Abstract
Purpose :
Photodegenerative retinal diseases lead to loss of vision in millions of individuals. Currently, no surgical or medical treatment is available though optogenetic therapies are in clinical development. While optogenetic stimulation have advantages of cellular specificity and minimal-invasiveness as compared to electrode array, clinical translation suffers from two major drawbacks: (i) requirement of active illumination since conventional opsin requires high intensity of light for stimulation, and (ii) lack of approach for delivery into spatially-targeted regions of degenerated-retina. We hypothesized that vision enhancement at ambient light level can be achieved using highly photosensitive Multi-Characteristics Opsin (MCO) by viral or optical delivery.
Methods :
Synthetic genes encoding for MCOs (I & II) were synthesized and cloned into plasmids having specific promoter and reporter. The bipolar cells were transfected with MCO using AAV or Nano-enhanced Optical delivery (NOD). The expression of MCOs in cell membrane was quantified using confocal microscopy. To determine the light dependent photocurrent, the MCO-expressing cells were exposed to light at ambient levels. Measurement of intensity thresholds using the visual water maze task was conducted at different time points after intravitreal injection of different doses of MCO to rd10 mice. Further, biodistribution and toxicity studies were carried out using qPCR, and immunohistrochemistry.
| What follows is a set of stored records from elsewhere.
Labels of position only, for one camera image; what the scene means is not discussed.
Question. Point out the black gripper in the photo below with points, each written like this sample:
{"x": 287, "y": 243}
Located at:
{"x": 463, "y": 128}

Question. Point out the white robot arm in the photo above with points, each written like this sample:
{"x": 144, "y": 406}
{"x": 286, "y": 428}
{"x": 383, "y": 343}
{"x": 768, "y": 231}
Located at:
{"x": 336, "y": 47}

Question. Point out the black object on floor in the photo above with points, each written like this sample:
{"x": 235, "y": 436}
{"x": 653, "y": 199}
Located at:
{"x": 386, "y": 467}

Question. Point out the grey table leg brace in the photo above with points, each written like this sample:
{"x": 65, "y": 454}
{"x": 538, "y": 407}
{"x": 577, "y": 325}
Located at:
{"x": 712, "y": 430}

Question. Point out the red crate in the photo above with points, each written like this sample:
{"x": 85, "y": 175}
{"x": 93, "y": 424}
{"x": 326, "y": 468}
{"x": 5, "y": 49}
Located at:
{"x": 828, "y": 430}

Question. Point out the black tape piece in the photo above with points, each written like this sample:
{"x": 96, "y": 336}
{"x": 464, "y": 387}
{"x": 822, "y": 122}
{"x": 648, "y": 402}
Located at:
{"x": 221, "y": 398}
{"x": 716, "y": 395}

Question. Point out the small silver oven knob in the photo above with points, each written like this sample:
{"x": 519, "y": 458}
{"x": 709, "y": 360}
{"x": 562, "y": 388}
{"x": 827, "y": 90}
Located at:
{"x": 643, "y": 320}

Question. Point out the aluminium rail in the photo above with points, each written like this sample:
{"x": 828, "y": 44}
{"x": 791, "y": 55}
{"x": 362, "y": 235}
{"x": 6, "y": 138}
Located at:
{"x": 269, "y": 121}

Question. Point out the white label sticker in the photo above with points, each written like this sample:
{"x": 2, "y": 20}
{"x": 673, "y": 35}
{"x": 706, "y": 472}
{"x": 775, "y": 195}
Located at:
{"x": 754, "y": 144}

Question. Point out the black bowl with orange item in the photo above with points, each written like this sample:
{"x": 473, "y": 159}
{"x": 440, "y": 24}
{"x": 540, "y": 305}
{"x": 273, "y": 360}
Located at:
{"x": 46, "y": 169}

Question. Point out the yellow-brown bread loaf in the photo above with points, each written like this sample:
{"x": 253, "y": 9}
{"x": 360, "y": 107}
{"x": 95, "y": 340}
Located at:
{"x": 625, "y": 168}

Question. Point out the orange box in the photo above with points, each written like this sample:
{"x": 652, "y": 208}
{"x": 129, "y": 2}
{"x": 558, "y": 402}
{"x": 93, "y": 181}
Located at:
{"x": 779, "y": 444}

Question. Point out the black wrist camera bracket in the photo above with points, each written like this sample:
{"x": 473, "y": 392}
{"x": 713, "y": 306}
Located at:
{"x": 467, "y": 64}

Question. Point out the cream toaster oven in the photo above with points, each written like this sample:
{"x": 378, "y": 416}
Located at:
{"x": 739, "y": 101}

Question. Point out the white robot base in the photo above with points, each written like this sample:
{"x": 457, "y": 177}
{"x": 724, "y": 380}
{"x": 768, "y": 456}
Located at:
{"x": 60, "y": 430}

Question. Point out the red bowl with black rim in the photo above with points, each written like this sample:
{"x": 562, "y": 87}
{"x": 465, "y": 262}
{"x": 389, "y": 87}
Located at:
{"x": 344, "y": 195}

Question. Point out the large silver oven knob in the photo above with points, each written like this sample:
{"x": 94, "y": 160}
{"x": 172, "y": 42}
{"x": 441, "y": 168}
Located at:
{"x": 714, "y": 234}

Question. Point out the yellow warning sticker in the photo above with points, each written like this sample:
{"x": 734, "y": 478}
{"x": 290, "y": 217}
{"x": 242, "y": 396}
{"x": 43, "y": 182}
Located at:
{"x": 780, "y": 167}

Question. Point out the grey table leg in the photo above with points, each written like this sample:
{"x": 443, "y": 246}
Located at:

For NOD, after intravitreal injection of Gold nanorods and MCO-plasmids, a NIR laser beam was directed to the retina.
Results :
MCO genes are reliably delivered to specific retinal cells via intravitreal injection of AAV carrying MCO or via NOD. Using NOD, we show that MCO-plasmids could be delivered to retina in-vivo with continuous wave laser with exposure of few seconds. Significant improvement in visually guided behavior observed in mice having MCO-expression in retina. Notably, the improvement in visually guided behavior was observed even at light intensity levels orders of magnitude lower than that required for ChR2. Biodistribution study using qPCR analysis showed negligible quantities of MCO-gene in different non-targeted organs.
Conclusions :
Safe virus-mediated MCO-delivery has potential for effective gene therapy of advanced stages of retinal degenerations in patients. NOD will lead to new clinical approach for treating patients with geographic atrophies.
This is an abstract that was submitted for the 2017 ARVO Annual Meeting, held in Baltimore, MD, May 7-11, 2017.